- AVAILABLE DATA:
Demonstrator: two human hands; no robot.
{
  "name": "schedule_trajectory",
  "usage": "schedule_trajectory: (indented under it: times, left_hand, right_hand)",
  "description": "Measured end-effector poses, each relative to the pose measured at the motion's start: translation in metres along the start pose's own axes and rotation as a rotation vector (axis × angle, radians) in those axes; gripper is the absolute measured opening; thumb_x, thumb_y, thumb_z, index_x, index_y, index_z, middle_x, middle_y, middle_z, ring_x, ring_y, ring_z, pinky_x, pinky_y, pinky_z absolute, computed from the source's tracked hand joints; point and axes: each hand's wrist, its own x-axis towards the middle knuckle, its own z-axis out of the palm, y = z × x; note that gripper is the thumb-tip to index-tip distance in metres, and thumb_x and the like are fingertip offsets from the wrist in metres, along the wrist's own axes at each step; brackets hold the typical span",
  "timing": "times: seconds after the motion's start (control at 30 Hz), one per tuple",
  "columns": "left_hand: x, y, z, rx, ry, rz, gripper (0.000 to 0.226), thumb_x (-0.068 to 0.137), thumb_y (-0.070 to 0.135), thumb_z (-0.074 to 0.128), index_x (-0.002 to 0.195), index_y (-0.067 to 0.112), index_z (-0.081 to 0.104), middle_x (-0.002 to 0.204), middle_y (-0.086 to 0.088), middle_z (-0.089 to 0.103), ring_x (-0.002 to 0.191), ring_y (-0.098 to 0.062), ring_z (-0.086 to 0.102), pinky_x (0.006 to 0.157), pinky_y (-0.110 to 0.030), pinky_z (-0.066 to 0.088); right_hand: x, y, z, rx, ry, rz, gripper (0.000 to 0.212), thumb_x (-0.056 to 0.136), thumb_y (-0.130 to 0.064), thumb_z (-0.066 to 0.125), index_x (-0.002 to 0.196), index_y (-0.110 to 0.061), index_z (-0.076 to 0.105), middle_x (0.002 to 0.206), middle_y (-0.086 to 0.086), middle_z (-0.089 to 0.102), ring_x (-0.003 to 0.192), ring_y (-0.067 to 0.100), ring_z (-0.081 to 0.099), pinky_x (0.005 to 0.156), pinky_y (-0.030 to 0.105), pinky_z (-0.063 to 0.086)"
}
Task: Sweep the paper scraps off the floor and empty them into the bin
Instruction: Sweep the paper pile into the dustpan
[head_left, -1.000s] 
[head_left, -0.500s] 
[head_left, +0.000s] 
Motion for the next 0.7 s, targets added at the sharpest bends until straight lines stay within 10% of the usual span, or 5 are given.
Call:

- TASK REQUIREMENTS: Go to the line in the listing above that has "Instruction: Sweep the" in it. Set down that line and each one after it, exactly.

- RESPONSE:
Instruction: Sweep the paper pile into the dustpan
[head_left, -1.000s] 
[head_left, -0.500s] 
[head_left, +0.000s] 
Motion for the next 0.7 s, targets added at the sharpest bends until straight lines stay within 10% of the usual span, or 5 are given.
Call:

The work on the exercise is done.